Tesla Model S z trzema silnikami odrzutowymi
Youtuber prowadzący kanał Warped Perception zamontował trzy silniki odrzutowe do swojej Tesli Model S. Wewnątrz samochodu umieścił system sterowania przepustnicami przypominający ten z samolotów. Oczywiście musiał także dorzucić pojemnik na paliwo – Tesla Model S to w końcu samochód elektryczny.
Do stworzenia autorskiej konstrukcji mężczyzna wykorzystał ponad 200 części – w zdecydowanej większości jego własnej produkcji. Łącznie z projektowaniem i stworzeniem odpowiedniego oprogramowania do sterowania silnikami z wnętrza pojazdu projekt zajął 42 dni.
Po zakończeniu budowy youtuber jak gdyby nigdy nic po prostu wyjechał na amerykańskie drogi, aby przetestować silniki w akcji. Wiecie chyba doskonale co by się stało, gdyby takie „dzieło” zobaczyli polscy policjanci. Cóż, w Stanach Zjednoczonych jest zupełnie inaczej – samochód budził raczej zainteresowanie.
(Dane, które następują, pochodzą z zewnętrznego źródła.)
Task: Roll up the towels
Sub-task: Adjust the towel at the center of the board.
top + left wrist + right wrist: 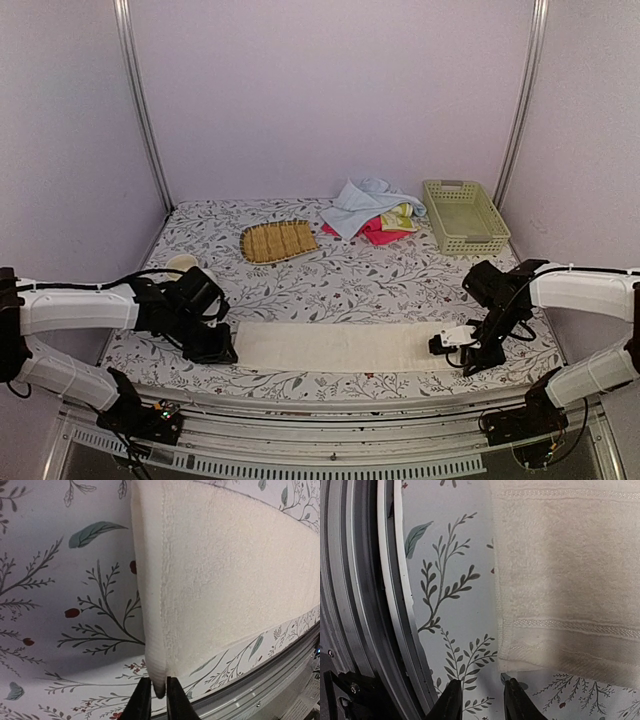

Nie zabrakło pomiarów tego, jak silniki odrzutowe wpłynęły na poprawę osiągów auta. Youtuber przyznał, że na samym silniku elektrycznym od 0 do 60 mil na godzinę (ok. 96 km/h) jego Tesla Model S przyspieszała w idealnych warunkach w ok. 2,4 sekundy. Podczas nagrań nie udało mu się zejść poniżej 4,38 sekundy ze względu na kiepskie warunki pogodowe. Z włączonymi silnikami odrzutowymi czas wyniósł zaledwie 3,32 sekundy.